沖縄県史跡に指定された伊平屋村の田名城跡の入り口。山頂部が野面積みの石積で囲まれている(伊平屋村提供)

 沖縄県教育庁は8日付で、伊平屋村の田名城跡を県指定史跡に新規指定した。文献資料や伝承もなく詳細は明らかではないが、築城は14~15世紀で、野面積みの石積で山頂部分を取り囲み、地域の人たちが外敵から一時的に身を隠したと見られる。県による史跡の指定は1993年以来で55件目。

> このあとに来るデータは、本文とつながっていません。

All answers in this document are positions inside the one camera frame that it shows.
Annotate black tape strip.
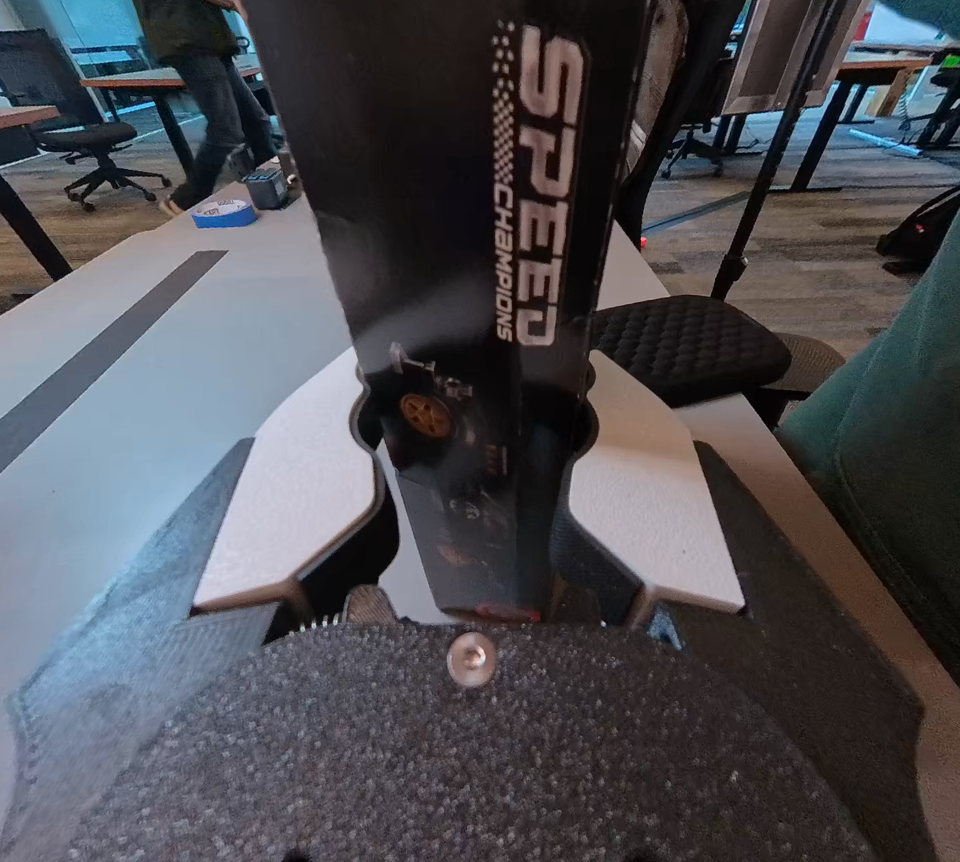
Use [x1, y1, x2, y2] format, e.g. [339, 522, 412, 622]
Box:
[0, 249, 230, 475]

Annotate silver framed display panel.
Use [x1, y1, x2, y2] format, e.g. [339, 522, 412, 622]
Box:
[718, 0, 875, 119]

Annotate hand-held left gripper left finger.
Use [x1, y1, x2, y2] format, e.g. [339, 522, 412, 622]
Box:
[189, 348, 402, 642]

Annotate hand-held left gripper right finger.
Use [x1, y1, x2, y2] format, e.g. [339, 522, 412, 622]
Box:
[551, 348, 747, 629]

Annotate black backpack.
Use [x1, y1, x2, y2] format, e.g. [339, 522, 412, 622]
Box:
[876, 185, 960, 276]

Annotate blue tape roll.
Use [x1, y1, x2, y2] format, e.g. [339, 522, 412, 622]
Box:
[190, 197, 261, 230]

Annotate black cardboard toy box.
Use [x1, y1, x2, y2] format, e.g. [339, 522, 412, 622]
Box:
[206, 0, 676, 623]

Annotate wooden desk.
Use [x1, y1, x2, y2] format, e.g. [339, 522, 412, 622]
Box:
[0, 104, 75, 282]
[772, 48, 939, 194]
[81, 63, 264, 181]

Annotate black tripod stand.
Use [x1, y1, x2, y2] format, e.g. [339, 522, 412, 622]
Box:
[708, 0, 871, 302]

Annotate black chair armrest pad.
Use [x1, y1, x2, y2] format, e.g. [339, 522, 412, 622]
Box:
[591, 295, 794, 409]

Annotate small dark grey box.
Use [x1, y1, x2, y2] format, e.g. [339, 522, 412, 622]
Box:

 田名城跡は、伊平屋村田名集落の北側にある標高179メートルの山頂の周囲にあり、地元では「ウッカーグスク」と呼ばれる。地形を生かして高さ3メートルほどの石積が山頂をほぼ一周し、最長約140メートル、最大幅約50メートルのだ円形になる。

 水が入ると堀になる溝状の「堀切」、山を登ってくる外敵に矢を射ったり石を投げたりする「曲輪(くるわ)」もあり、防御性が高い。面積は狭く、生活の跡が乏しいことから、文化財課の濱口寿夫課長は「居住地ではなく一時的な避難場所として使われたのではないか」と話す。

 2009年には伊平屋村の文化財に指定された。野面積みや堀切が良好な状態で保存されていることなどから、ことし3月、県文化財保護審議会から県教委に県指定史跡に答申されていた。平敷昭人教育長は「村や各保存会と連携して文化財の保存と継承に努めたい」と話した。